Die Wirtschafts- und Finanzkrise hat deutlich gemacht, wie anfällig das bisherige Finanzierungssystem der gesetzlichen Krankenversicherung (GKV) war. Kostensteigerung im Gesundheitssystem wurden bisher im Rahmen der prozentualen Beiträge auf Grundlage der beitragspflichtigen Bruttoeinnahmen und damit vorrangig aus Löhnen und Gehältern zu decken. Daher war die Finanzierung der GKV abhängig von der Konjunktur und der Lage auf dem Arbeitsmarkt. Durch den Einbruch der Konjunktur, im Rahmen der weltweiten Wirtschafts- und Finanzkrise des Jahres 2008, gingen Arbeitsplätze verloren und in der Folge auch zwangsläufig die lohnabhängigen Beitragseinnahmen der gesetzlichen Krankenversicherung zurück. Die Ausgaben der GKV steigen aber unabhängig von der jeweiligen Finanz- und Wirtschaftslage kontinuierlich weiter, denn die Menschen werden weiterhin krank und sind auf die Leistungen des Gesundheitssystems angewiesen.
Die Abhängigkeit der Gesundheitsfinanzierung von den Arbeitskosten und der daraus resultierende Teufelskreis aus steigenden Gesundheitsausgaben und damit steigenden Lohnzusatzkosten konnte durch das Gesetz zur nachhaltigen und sozial ausgewogenen Finanzierung der Gesetzlichen Krankenversicherung (GKV-FinG) durchbrochen werden. Das GKV-FinG, das am 1. Januar 2011 in Kraft trat, entkoppelt die Arbeitskosten weitgehend von der Entwicklung der Gesundheitskosten. Dazu wird der einkommensabhängige Beitragssatz gesetzlich festgeschrieben. Dies sorgt für mehr Stabilität bei den Arbeitskosten, indem sich Ausgabensteigerungen im Gesundheitswesen hierauf nicht mehr automatisch über steigende Beiträge auswirken. Diese Entlastung des Faktors Arbeit fördert langfristig Wachstum und Beschäftigung. So können zum einem bestehende Arbeitsplätze gesichert und zum anderen die Ansiedlung neuer Unternehmen und damit die Schaffung neuer Arbeitsplätze gefördert werden.

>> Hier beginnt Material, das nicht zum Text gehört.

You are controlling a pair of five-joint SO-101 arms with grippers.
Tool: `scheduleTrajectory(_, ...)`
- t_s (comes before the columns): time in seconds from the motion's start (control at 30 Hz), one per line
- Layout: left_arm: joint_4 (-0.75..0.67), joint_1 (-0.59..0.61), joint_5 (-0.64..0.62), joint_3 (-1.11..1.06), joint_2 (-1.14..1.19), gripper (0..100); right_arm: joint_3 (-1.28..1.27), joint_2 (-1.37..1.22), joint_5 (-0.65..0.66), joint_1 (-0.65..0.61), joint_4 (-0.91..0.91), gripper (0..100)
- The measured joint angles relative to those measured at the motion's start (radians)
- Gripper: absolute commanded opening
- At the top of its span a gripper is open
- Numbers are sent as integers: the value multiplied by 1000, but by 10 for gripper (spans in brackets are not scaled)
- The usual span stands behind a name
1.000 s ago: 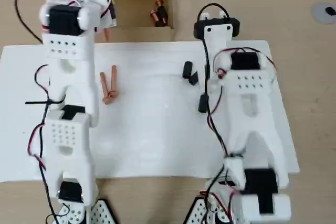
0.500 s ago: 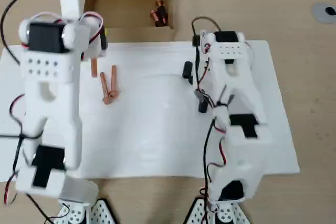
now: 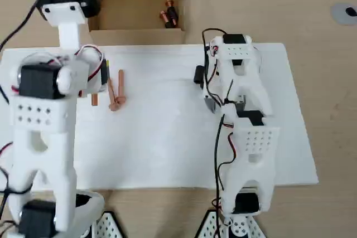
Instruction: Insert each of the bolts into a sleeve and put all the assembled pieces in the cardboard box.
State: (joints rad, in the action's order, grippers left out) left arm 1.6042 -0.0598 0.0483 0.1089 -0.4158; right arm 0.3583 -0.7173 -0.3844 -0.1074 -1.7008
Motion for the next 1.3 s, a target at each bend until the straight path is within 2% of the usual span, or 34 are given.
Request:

Die Vorteile liegen dabei auf der Hand:
- Arbeitgeber und Unternehmen erhalten mehr Planungssicherheit für die Zukunft, da die Entwicklung der Gesundheitskosten auf Arbeitgeberseite stabil bleibt.
- Deutsche Unternehmen bleiben im internationalen Wettbewerb konkurrenzfähig, so dass Arbeitsplätze in Deutschland gesichert werden. Künftige Kostensteigerungen im Gesundheitswesen, die über die allgemeine Lohn- und Gehaltsentwicklung hinausgehen, werden nicht mehr auf die Arbeitskosten umgelegt, sondern über einkommensunabhängige Zusatzbeiträge der Mitglieder einer Krankenkasse getragen. Die Lohnzusatzkosten und damit die Arbeit verteuern sich so auch in Zukunft nicht mehr durch Kostenanstiege im Gesundheitswesen.
- Gleichzeitig wird das System der GKV weniger anfällig gegenüber konjunkturellen Schwankungen.
Um dies zu erreichen, hat die christlich-liberale Regierungskoalition das Finanzierungssystem der gesetzlichen Krankenversicherung entsprechend verändert. Unvermeidbare Ausgabensteigerungen im Gesundheitswesen, die über die allgemeine Lohn- und Gehaltsentwicklung hinausgehen, werden künftig durch einkommensunabhängige Zusatzbeiträge gedeckt. Den jeweiligen kassenindividuellen Zusatzbeitrag legt jede Krankenkasse – abhängig von ihrer wirtschaftlichen Situation – selbst fest und erhebt ihn direkt von ihren Mitgliedern festgelegt.
Mit der Weiterentwicklung der Zusatzbeiträge ist der Weg für eine weitgehende Entkopplung der Arbeitskosten von der Entwicklung der Gesundheitskosten frei. Denn nur dadurch kann eine planbare und zukunftsfeste Finanzierung der GKV sichergestellt werden, ohne dass Arbeitsplätze durch steigende Lohnzusatzkosten gefährdet werden.